I think, it's one of those things, where trying to be clever will most likely make things much worse because the manual labor and personal involvement of the past actually was already best fitted for the task, by utilizing the human brain where it excels. Humans doing human things with humans, without being willfully ignorant about the complexity at hand.
It's always fun trying to explain to non-tech management the two truths of managing software development:
1. There is no objective measure of productivity that can be applied to software development.
2. Accurate estimation of development times is impossible (not difficult, actually theoretically impossible). All estimates of development times are wrong, some by more than an order of magnitude.
The second one is especially hard to grok for non-techies. I have to explain that if you insist on accurate estimates, you will get grossly padded estimates [0]. And the work will expand to fit the time available (sometimes resulting in the task exceeding even the massively padded estimates because the work expanded with the estimate). I've had many entertaining conversations attempting to explain this.
[0] Because every developer knows that an estimate will magically become a deadline.
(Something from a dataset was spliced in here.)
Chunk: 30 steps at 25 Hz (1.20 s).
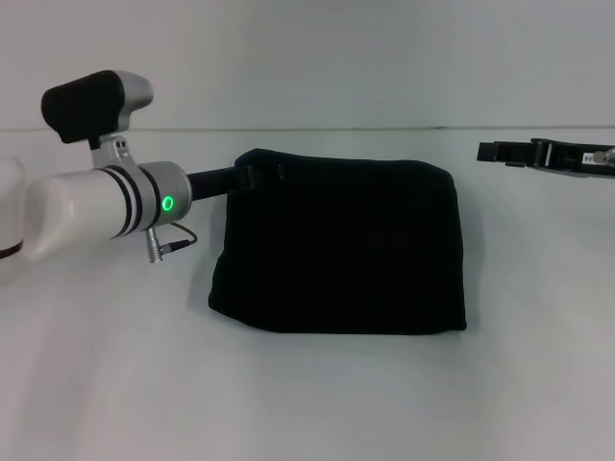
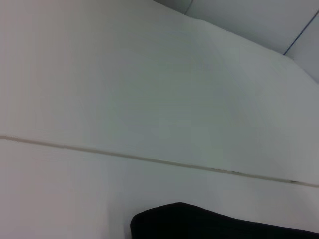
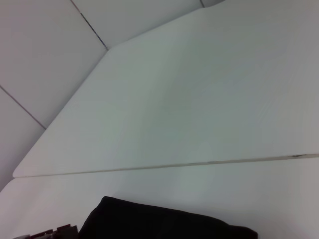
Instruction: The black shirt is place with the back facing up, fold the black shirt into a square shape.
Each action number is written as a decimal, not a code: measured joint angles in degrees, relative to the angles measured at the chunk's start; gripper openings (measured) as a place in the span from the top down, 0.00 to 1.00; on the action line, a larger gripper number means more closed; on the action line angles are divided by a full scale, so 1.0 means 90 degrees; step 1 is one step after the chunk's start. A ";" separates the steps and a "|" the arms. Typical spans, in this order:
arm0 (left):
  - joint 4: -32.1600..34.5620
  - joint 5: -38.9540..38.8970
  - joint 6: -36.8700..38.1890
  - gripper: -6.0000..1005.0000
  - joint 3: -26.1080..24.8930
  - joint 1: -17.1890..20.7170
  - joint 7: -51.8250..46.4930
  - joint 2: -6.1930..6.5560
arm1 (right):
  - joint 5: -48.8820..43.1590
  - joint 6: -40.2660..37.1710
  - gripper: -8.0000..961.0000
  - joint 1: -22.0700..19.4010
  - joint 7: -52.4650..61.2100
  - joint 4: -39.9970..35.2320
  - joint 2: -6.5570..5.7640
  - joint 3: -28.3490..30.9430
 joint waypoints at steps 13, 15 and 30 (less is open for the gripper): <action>-0.0075 0.0026 -0.0365 0.06 0.0101 -0.0042 0.0062 -0.0070 | 0.0000 0.0076 0.34 -0.0050 -0.0003 0.0031 0.0072 0.0024; -0.0077 0.0026 -0.0350 0.06 0.0166 -0.0063 0.0063 -0.0083 | 0.0000 0.0083 0.34 -0.0052 -0.0003 0.0041 0.0077 0.0029; -0.0058 0.0014 -0.0427 0.08 0.0428 -0.0071 0.0385 -0.0151 | 0.0000 0.0201 0.34 -0.0062 -0.0008 0.0061 0.0142 0.0020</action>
> 2. Accurate estimation of development times is impossible (not difficult, actually theoretically impossible). All estimates of development times are wrong, some by more than an order of magnitude.
Personally now-a-days I care more about velocity. If the team can deliver the smallest value added to the system within a week, we are good. The more constant velocity the team has, the more Management trusts you to produce value and get their things done without the need to have massive estimation parties that almost always end up being wrong.
The sad thing is, once the velocity gets bogged up or waving (Org change, contantly changing directions,..) the estimation parties are here to stay and it's quite hard to get back to where the team was.
> 2. Accurate estimation of development times is impossible (not difficult, actually theoretically impossible). All estimates of development times are wrong, some by more than an order of magnitude.
Some are useful. The goal isn’t to be right in that there’s no award for perfect estimates, that would be stupid. But having an estimate, especially with relevance to multiple features is helpful.
At one time a team I worked on used “story point cards” and each person would estimate blindly and the discuss. It was interesting hearing people’s reasons behind their magnitudes.
Over time the story estimates got pretty good. But the number was completely useless objectively and made no sense when comparing teams or different projects.
Yeah, there are methods of getting to a useful "it's about this big" estimate.
The real pain is turning estimates into deadlines. "About this big" doesn't equate to "it'll be finished on Thursday".
2 replies →
> The second one is especially hard to grok for non-techies. I have to explain that if you insist on accurate estimates, you will get grossly padded estimates [0]. And the work will expand to fit the time available (sometimes resulting in the task exceeding even the massively padded estimates because the work expanded with the estimate). I've had many entertaining conversations attempting to explain this.
Sounds like Hofstadter's law.
"Hofstadter's Law: It always takes longer than you expect, even when you take into account Hofstadter's Law."
[1]: https://en.wikipedia.org/wiki/Hofstadter%27s_law
Now think about money as a metric for human prosperity. Which creatures really roam the markets and where is mankind's place there? Is any dynamic stability of intrinsic value to us? (Not trying to be edgy, or deep, I just think those are the questions indeed usually not answered by free market enthusiasts.)